Center for Computational Biology and Bioinformatics, University of Texas at Austin, Austin, TX, USA.
Institute for Cellular and Molecular Biology, University of Texas at Austin, Austin, TX, USA.
Bioinformatics. 2019 Oct 15;35(20):3944-3952. doi: 10.1093/bioinformatics/btz198.
We set out to develop an algorithm that can mine differential gene expression data to identify candidate cell type-specific DNA regulatory sequences. Differential expression is usually quantified as a continuous score-fold-change, test-statistic, P-value-comparing biological classes. Unlike existing approaches, our de novo strategy, termed SArKS, applies non-parametric kernel smoothing to uncover promoter motif sites that correlate with elevated differential expression scores. SArKS detects motif k-mers by smoothing sequence scores over sequence similarity. A second round of smoothing over spatial proximity reveals multi-motif domains (MMDs). Discovered motif sites can then be merged or extended based on adjacency within MMDs. False positive rates are estimated and controlled by permutation testing.

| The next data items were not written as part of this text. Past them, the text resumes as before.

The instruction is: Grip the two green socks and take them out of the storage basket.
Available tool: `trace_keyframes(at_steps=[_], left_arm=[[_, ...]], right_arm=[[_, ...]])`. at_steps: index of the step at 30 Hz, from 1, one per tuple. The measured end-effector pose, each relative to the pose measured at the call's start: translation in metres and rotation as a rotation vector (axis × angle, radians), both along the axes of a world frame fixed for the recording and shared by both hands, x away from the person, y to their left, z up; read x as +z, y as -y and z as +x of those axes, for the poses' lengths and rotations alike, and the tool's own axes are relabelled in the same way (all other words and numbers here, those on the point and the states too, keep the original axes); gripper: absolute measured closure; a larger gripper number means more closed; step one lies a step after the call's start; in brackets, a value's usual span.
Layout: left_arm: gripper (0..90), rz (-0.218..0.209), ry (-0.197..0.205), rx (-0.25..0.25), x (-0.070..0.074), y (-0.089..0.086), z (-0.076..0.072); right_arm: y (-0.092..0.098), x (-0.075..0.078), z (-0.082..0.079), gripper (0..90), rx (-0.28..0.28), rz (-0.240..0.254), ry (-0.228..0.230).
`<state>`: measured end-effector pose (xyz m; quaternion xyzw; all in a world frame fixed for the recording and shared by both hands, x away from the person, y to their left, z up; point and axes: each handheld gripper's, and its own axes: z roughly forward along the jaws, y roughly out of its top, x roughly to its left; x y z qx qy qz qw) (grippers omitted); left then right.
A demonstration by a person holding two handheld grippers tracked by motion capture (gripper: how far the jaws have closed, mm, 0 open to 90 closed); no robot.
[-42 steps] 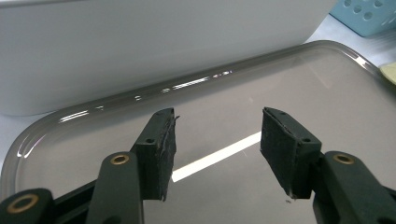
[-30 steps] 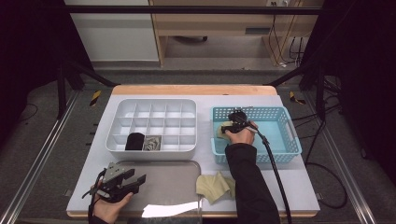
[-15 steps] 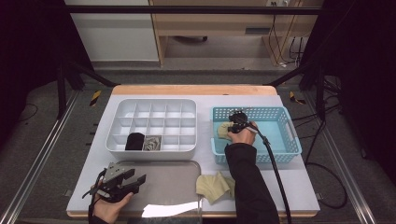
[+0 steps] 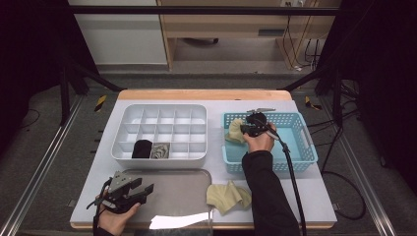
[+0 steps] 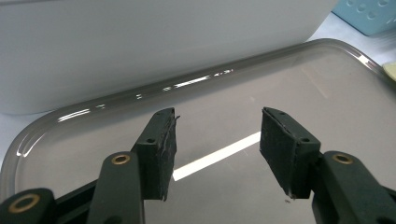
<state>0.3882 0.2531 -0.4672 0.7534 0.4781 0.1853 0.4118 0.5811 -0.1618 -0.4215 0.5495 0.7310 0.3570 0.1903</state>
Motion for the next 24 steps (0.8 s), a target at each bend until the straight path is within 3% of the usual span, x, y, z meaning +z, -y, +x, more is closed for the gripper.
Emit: trace_keyframes(at_steps=[8,14,24], left_arm=[[45.0,-0.002,0.0,0.0,0.0,0.0,0.0],[45.1,0.001,0.0,0.0,0.0,0.001,0.0],[45.1,0.003,-0.002,-0.002,0.0,0.002,-0.001]], right_arm=[[0.008,0.018,-0.011,88.7,0.019,0.027,0.04],[0.012,0.045,-0.031,88.9,0.058,0.034,0.118],[0.019,0.071,-0.063,88.9,0.103,0.053,0.217]])
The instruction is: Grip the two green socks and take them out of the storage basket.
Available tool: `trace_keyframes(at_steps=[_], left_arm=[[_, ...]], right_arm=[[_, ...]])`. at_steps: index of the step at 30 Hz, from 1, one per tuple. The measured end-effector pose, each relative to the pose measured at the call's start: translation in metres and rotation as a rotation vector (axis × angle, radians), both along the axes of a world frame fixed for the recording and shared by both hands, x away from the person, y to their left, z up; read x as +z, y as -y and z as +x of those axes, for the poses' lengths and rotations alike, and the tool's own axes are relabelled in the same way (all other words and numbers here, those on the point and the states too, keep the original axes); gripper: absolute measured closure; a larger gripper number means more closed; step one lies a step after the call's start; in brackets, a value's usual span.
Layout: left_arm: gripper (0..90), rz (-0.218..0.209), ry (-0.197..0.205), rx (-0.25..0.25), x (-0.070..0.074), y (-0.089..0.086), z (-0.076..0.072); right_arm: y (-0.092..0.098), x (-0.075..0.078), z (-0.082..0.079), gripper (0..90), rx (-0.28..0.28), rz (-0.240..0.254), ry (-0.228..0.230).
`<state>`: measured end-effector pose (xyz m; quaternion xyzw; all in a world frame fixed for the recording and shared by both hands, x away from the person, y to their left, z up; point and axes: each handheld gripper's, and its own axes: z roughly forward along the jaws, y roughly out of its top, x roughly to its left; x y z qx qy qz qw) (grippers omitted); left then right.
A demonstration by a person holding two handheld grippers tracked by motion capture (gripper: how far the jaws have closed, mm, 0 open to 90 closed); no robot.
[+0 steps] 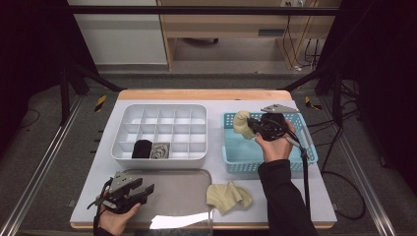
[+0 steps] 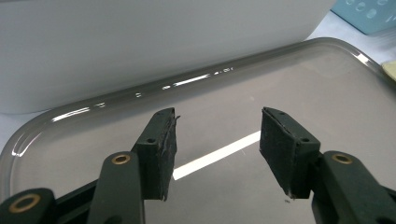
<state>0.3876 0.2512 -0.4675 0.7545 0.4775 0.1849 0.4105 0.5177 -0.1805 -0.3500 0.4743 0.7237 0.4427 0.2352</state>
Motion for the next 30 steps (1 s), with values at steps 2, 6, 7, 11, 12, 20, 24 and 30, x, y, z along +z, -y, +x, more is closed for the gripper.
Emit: trace_keyframes(at_steps=[2,6,7,11,12,20,24,30], left_arm=[[45.1,0.0,-0.001,-0.001,0.0,0.0,0.0],[45.1,0.0,-0.001,-0.001,0.0,0.0,0.0],[45.1,0.0,-0.001,-0.001,0.0,0.0,0.0],[45.1,-0.004,0.001,-0.003,0.0,0.001,0.0],[45.1,-0.003,0.001,-0.003,0.0,0.001,0.0],[45.2,-0.006,0.004,-0.003,0.001,0.002,-0.001],[45.3,-0.007,0.003,-0.003,0.001,0.002,-0.001],[45.3,-0.005,0.003,-0.009,0.001,0.003,-0.001]], right_arm=[[0.002,0.004,-0.007,88.9,0.012,0.014,0.015],[0.006,0.013,-0.024,88.9,0.042,0.042,0.053],[0.007,0.016,-0.029,88.9,0.047,0.048,0.065],[0.01,0.025,-0.049,88.9,0.076,0.064,0.097],[0.011,0.027,-0.054,88.9,0.086,0.067,0.107],[0.016,0.034,-0.092,88.9,0.135,0.097,0.158],[0.02,0.034,-0.11,88.9,0.153,0.115,0.176],[0.03,0.03,-0.135,88.8,0.164,0.148,0.183]])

We applied SArKS to published gene expression data representing distinct neocortical neuron classes in Mus musculus and interneuron developmental states in Homo sapiens. When benchmarked against several existing algorithms using a cross-validation procedure, SArKS identified larger motif sets that formed the basis for regression models with higher correlative power.
https://github.com/denniscwylie/sarks.
Supplementary data are available at Bioinformatics online.
我们旨在开发一种算法,能够挖掘差异基因表达数据,以识别候选细胞类型特异性 DNA 调控序列。差异表达通常被量化为连续的分数变化、检验统计量、比较生物类别的 P 值。与现有方法不同,我们的从头开始策略,称为 SArKS,应用非参数核平滑来揭示与升高的差异表达分数相关的启动子 motif 位点。SArKS 通过在序列相似性上平滑序列分数来检测 motif k-mers。第二轮在空间接近度上的平滑揭示了多 motif 域(MMD)。然后可以根据 MMD 内的邻接关系合并或扩展发现的 motif 位点。通过置换检验估计和控制假阳性率。
我们将 SArKS 应用于已发表的基因表达数据,这些数据代表了 Mus musculus 中不同的新皮层神经元类和 Homo sapiens 中的中间神经元发育状态。当使用交叉验证程序与几种现有算法进行基准测试时,SArKS 确定了更大的 motif 集,这些 motif 集构成了具有更高相关能力的回归模型的基础。
https://github.com/denniscwylie/sarks。
补充数据可在 Bioinformatics 在线获取。